Wärme aus Abwasser ist eine der wenigen Energiequellen, die uns in der Stadt Stuttgart zur Verfügung steht. Die Energiedienste der Landeshauptstadt Stuttgart möchten das enorme Potenzial nutzbar und der Stadtgemeinschaft zugänglich machen. Daher planen wir den Einbau von Wärmetauschern in den Abwasserkanälen der Stadt, die dem Abwasser Wärme entziehen und als Quelle für Gebäudewärme dienen. Somit nutzen wir einer der bedeutsamsten Energiequellen der Stadt Stuttgart und leisten gleichzeitig einen entscheiden Beitrag zur Dekarbonisierung des Gebäudesektors. Möchten Sie mehr darüber erfahren? Dann schauen Sie in unseren Leitfaden oder kontaktieren Sie uns direkt per E-Mail.

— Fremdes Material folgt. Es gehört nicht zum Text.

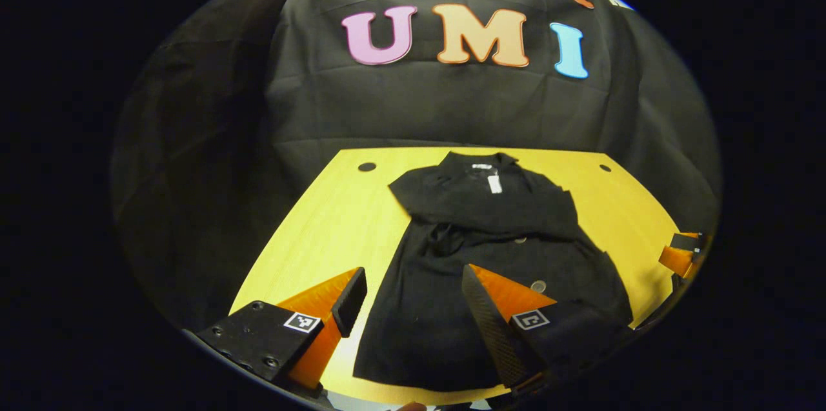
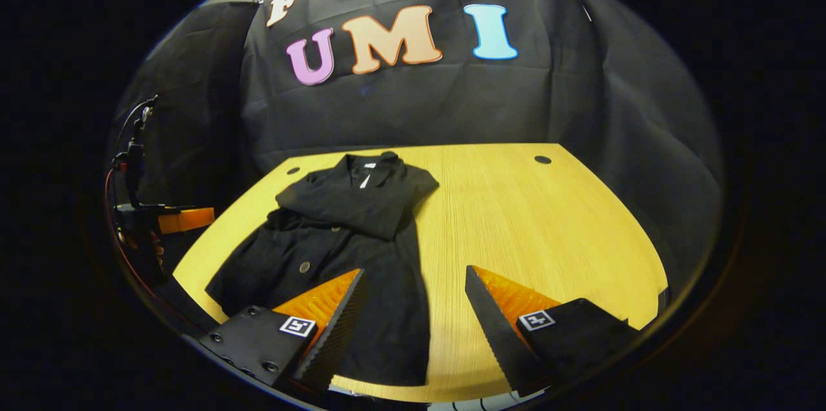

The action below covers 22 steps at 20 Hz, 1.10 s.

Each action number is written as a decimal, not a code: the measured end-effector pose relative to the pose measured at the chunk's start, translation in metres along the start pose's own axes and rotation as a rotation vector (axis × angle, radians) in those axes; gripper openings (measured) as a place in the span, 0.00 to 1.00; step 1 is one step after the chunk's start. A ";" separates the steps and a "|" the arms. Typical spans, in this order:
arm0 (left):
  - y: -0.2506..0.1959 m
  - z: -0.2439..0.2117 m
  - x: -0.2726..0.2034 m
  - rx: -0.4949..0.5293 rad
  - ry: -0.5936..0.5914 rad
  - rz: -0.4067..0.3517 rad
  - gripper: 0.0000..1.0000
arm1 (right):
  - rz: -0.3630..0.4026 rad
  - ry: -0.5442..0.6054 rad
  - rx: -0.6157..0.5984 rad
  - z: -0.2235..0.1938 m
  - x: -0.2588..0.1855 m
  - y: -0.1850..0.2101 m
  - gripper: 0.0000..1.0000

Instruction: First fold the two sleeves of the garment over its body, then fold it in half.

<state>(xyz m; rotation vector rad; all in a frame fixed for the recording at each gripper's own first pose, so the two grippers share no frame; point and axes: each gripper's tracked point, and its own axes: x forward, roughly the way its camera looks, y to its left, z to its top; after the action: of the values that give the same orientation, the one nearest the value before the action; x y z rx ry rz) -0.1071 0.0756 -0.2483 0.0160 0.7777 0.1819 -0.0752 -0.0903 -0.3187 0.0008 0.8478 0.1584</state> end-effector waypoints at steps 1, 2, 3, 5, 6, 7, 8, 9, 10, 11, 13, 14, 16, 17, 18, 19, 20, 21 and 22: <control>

Das Potenzial des Abwassers

Wie und wo entsteht Abwasser?

Abwasser resultiert aus dem alltäglichen Wasserverbrauch in Haushalten, Gewerbebetrieben und in der Industrie. In Haushalten stammt es vom Duschen, Baden, Waschen, Kochen, Spülen oder der Toilettennutzung. Gewerbe und Industrie erzeugen Abwasser bei der Produktion, Verarbeitung, Reinigung und Kühlung von Maschinen. Auch Regenwasser und Schnee, der von Dächern, Straßen und anderen Flächen abfließt, gelangt ins Abwasser. Das gesammelte Abwasser Stuttgarts wird durch ein weitverzweigtes Kanalisationssystem zu den insgesamt vier Klärwerken in Mühlhausen, Ditzingen, Möhringen und Plieningen transportiert. In der Landeshauptstadt Stuttgart gibt es nur die sogenannte Mischkanalisation, welche Regen- und Schmutzwasser gemeinsam abführt. Das Potenzial für die Wärmenutzung aus Abwassersystemen ist in großen Städten wie Stuttgart und in deren Ballungsraum aufgrund höherer Durchflussmengen und Abwassertemperaturen gegeben.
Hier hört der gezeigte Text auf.